### WHAT TO PRODUCE
Copy every line of the following data that includes the string "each".

(Beginning of DATA BLOCK)

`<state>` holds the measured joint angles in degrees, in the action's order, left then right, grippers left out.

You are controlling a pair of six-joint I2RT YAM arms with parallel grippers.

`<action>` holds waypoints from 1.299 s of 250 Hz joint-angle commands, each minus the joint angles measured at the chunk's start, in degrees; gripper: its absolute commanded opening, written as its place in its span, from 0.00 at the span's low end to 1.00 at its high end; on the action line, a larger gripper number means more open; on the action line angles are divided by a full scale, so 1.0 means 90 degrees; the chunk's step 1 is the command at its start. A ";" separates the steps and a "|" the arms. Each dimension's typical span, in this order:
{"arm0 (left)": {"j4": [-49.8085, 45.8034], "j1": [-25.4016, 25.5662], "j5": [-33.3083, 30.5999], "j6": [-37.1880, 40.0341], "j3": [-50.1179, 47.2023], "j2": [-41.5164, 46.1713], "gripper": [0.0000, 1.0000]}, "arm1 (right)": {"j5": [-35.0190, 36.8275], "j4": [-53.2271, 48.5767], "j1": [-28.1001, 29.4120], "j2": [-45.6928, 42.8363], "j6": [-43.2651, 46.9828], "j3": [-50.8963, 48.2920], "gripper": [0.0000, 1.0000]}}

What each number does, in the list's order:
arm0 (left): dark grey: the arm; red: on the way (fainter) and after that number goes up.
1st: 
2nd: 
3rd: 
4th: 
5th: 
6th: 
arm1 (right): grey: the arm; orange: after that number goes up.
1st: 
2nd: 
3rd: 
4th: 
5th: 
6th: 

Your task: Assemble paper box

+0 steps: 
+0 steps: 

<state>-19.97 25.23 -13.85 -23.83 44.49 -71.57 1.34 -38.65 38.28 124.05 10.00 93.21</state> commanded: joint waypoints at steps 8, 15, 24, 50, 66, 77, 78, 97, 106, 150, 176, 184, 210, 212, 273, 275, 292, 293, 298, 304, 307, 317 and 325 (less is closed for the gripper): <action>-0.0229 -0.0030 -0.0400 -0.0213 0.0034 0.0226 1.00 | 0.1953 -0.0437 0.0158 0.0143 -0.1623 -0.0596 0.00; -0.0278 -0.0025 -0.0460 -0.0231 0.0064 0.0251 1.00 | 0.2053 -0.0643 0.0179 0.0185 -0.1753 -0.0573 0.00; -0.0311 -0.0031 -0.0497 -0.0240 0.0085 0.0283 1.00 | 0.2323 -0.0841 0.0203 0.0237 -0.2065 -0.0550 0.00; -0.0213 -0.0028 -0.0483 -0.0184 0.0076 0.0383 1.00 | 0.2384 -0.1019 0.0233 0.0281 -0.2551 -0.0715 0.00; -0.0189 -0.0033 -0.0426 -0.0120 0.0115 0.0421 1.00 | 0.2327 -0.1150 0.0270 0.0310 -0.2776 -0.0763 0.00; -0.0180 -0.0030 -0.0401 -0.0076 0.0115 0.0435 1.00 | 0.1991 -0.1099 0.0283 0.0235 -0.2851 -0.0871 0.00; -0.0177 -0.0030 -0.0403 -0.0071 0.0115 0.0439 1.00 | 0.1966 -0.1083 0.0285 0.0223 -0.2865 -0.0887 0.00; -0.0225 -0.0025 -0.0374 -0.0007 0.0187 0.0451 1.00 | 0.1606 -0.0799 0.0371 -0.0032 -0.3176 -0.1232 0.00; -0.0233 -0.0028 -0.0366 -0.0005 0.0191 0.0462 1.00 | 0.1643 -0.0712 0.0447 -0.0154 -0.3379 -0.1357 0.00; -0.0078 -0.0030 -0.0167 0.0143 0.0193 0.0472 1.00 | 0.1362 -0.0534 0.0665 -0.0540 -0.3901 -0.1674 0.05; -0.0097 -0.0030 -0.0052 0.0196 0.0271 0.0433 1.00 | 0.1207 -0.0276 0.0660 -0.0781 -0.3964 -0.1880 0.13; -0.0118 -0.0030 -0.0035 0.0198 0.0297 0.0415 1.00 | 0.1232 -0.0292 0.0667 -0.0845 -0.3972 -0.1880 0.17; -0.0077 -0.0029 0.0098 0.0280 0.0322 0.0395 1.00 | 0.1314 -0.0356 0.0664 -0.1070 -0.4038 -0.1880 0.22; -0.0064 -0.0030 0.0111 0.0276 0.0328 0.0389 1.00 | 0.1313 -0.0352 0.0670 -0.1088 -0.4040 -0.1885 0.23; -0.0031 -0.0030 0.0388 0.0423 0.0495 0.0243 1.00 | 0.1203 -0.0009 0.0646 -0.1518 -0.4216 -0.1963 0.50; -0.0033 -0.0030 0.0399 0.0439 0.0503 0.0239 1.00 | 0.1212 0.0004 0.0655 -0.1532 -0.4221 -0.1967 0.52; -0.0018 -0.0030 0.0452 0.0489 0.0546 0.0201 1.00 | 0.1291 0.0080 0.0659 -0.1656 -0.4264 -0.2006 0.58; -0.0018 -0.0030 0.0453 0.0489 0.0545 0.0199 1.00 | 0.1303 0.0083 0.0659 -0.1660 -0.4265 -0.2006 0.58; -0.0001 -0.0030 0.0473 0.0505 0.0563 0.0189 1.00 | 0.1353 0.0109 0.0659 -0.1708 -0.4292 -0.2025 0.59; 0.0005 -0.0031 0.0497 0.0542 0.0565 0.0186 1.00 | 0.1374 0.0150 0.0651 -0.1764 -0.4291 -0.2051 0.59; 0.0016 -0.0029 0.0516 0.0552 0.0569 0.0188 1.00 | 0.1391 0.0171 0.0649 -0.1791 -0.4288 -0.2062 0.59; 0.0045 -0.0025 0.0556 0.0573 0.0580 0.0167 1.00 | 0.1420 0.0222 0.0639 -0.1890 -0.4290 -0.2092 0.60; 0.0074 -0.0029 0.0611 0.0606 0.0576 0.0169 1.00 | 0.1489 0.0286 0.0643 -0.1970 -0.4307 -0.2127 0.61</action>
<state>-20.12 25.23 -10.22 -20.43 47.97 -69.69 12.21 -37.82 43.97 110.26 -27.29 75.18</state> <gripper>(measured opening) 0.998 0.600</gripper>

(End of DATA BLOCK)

### ANSWER TO THIS EXERCISE
`<action>` holds waypoints from 1.299 s of 250 Hz joint-angle commands, each minus the joint angles measured at the chunk's start, in degrees; gripper: its absolute commanded opening, written as its place in its span, from 0.00 at the span's low end to 1.00 at its high end; on the action line, a larger gripper number means more open; on the action line angles are divided by a full scale, so 1.0 means 90 degrees; the chunk's step 1 is the command at its start. A ";" separates the steps and a "|" the arms. Each dimension's typical span, in this order:
What each number does, in the list's order:

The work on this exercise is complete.